Every step taken, from the time the incident was detected to its final resolution, should be
documented and timestamped. Information of this nature can serve as evidence in a court of law if
legal prosecution is pursued. Recording the steps performed can also lead to a more efficient,
systematic, and less error-prone handling of the problem.
- Safeguard incident data. It often contains sensitive information regarding such things as
vulnerabilities, security breaches, and users that may have performed inappropriate actions. The team
should ensure that access to incident data is restricted properly, both logically and physically.

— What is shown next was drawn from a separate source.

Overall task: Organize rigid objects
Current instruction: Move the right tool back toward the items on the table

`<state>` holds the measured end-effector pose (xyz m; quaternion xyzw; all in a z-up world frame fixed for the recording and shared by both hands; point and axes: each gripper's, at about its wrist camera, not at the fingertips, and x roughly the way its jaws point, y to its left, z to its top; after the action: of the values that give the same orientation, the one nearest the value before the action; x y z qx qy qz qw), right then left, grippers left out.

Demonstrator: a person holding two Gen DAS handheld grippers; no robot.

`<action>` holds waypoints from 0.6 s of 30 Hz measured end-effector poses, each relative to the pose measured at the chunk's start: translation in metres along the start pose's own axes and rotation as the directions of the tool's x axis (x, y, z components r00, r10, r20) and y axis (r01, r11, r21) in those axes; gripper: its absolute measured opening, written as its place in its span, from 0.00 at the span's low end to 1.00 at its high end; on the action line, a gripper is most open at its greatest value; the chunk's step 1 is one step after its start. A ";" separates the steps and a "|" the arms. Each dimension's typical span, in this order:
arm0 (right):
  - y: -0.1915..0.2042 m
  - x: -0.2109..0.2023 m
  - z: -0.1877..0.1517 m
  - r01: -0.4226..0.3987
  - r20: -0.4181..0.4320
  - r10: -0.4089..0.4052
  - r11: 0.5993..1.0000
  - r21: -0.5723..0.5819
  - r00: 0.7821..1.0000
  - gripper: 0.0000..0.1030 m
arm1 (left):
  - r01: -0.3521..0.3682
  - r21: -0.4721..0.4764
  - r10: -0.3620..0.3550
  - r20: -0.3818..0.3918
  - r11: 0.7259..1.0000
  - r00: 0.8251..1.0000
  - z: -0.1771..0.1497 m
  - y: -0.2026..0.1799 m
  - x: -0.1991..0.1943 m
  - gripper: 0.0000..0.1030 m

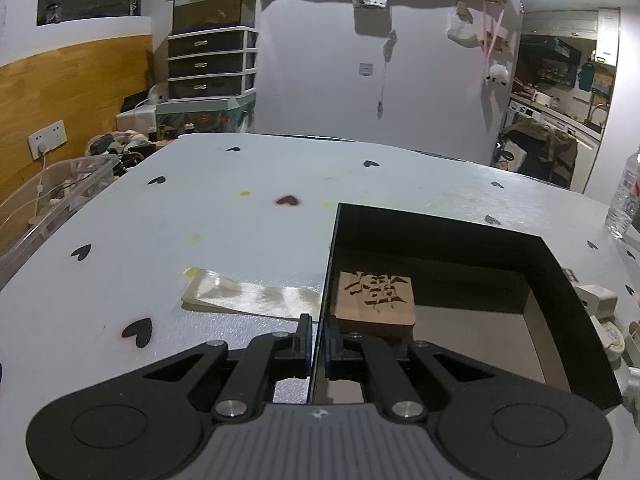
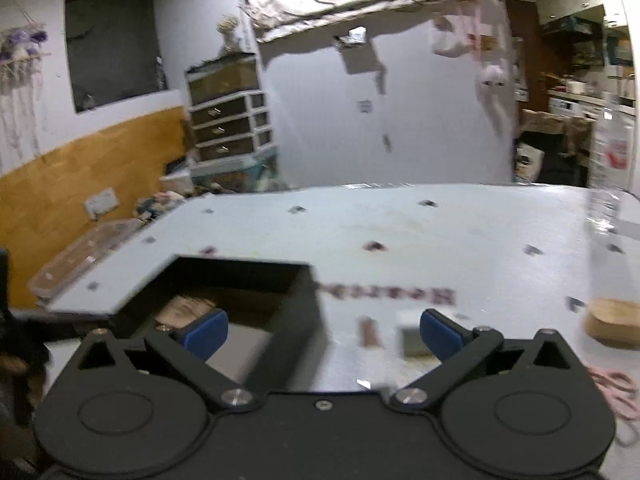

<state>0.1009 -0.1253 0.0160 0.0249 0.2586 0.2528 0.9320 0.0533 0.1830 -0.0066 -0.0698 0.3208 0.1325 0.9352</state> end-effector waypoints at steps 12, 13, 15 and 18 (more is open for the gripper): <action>-0.041 -0.008 -0.050 0.056 -0.168 -0.050 0.998 0.033 0.985 0.99 | -0.018 -0.002 0.018 0.004 1.000 1.000 -0.001 -0.003 0.001 0.06; -0.042 -0.008 -0.051 0.055 -0.174 -0.048 0.998 0.032 0.984 0.99 | -0.018 -0.003 0.018 0.004 1.000 1.000 -0.001 -0.002 0.001 0.06; -0.045 -0.004 -0.052 0.052 -0.190 -0.044 0.998 0.035 0.981 0.89 | -0.017 -0.003 0.017 0.003 1.000 1.000 -0.001 -0.003 0.001 0.06; -0.056 0.003 -0.053 0.079 -0.220 -0.060 0.994 0.079 0.974 0.82 | -0.017 -0.003 0.017 0.003 1.000 1.000 -0.001 -0.003 0.001 0.06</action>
<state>0.1026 -0.1766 -0.0409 0.0284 0.3704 0.2096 0.9045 0.0543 0.1805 -0.0074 -0.0680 0.3197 0.1412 0.9345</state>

- Prioritize handling of the incidents based on the relevant factors. Because of resource limitations,
incidents should not be handled on a first-come, first-served basis. Instead, organizations should
establish written guidelines that outline how quickly the team must respond to the incident and what
actions should be performed, based on relevant factors such as the functional and information impact
of the incident, and the likely recoverability from the incident. This saves time for the incident
handlers and provides a justification to management and system owners for their actions.

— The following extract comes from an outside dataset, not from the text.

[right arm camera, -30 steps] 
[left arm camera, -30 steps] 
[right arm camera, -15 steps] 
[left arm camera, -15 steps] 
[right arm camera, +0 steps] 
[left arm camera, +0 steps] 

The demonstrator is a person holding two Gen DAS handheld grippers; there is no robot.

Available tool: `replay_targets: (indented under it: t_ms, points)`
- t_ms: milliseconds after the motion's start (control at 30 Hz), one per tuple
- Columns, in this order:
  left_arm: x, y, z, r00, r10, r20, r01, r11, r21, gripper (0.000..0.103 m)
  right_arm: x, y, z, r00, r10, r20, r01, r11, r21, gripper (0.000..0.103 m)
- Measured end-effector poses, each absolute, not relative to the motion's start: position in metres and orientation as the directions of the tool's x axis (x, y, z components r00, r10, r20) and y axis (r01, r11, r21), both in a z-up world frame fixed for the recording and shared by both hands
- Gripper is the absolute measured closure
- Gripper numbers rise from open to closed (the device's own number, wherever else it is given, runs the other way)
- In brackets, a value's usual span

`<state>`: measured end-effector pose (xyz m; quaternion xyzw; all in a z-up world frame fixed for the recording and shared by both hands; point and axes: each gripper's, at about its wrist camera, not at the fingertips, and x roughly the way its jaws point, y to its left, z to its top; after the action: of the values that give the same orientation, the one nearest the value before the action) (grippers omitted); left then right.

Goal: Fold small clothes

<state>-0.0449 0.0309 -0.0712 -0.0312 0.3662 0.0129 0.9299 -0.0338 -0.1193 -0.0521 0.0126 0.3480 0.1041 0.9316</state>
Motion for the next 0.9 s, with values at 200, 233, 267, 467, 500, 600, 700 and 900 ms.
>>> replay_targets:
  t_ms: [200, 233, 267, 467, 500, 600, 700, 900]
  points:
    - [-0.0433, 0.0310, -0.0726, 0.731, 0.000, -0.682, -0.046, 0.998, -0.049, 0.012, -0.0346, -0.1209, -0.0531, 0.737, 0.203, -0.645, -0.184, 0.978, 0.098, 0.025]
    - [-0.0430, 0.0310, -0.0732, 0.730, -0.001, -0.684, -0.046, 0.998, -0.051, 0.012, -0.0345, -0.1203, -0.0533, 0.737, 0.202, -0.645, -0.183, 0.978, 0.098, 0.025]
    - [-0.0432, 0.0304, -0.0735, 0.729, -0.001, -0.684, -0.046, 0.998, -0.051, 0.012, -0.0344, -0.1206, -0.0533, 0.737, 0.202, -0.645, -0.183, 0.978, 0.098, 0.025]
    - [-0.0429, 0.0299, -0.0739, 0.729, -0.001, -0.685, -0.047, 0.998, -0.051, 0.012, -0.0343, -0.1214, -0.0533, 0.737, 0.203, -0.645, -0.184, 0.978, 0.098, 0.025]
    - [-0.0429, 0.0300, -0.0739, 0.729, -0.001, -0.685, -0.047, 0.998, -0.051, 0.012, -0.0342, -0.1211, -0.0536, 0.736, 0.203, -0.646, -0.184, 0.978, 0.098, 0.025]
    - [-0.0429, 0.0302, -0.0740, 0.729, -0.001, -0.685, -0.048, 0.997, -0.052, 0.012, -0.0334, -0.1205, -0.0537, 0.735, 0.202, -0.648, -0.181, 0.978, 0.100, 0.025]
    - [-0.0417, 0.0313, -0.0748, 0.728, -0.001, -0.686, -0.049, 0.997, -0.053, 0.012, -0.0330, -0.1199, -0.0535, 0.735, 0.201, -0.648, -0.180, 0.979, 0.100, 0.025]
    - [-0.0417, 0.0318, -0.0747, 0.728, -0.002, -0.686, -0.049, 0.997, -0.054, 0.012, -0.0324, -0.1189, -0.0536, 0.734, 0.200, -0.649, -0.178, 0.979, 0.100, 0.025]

Organizations should also establish an escalation process for those instances when the team does not
respond to an incident within the designated time.
- Include provisions regarding incident reporting in the organization's incident response policy.
Organizations should specify which incidents must be reported, when they must be reported, and to
whom. The parties most commonly notified are the CIO, head of information security, local
information security officer, other incident response teams within the organization, and system
- Establish strategies and procedures for containing incidents. It is important to contain incidents
quickly and effectively to limit their business impact. Organizations should define acceptable risks in
containing incidents and develop strategies and procedures accordingly. Containment strategies
should vary based on the type of incident.
- Follow established procedures for evidence gathering and handling. The team should clearly
document how all evidence has been preserved. Evidence should be accounted for at all times. The
team should meet with legal staff and law enforcement agencies to discuss evidence handling, then
develop procedures based on those discussions.
- Capture volatile data from systems as evidence. This includes lists of network connections,
processes, login sessions, open files, network interface configurations, and the contents of memory.
Running carefully chosen commands from trusted media can collect the necessary information
without damaging the system's evidence.
- Obtain system snapshots through full forensic disk images, not file system backups. Disk images
should be made to sanitized write-protectable or write-once media. This process is superior to a file
system backup for investigatory and evidentiary purposes. Imaging is also valuable in that it is much
safer to analyze an image than it is to perform analysis on the original system because the analysis
may inadvertently alter the original.
- Hold lessons learned meetings after major incidents. Lessons learned meetings are extremely helpful in improving security measures and the incident handling process itself.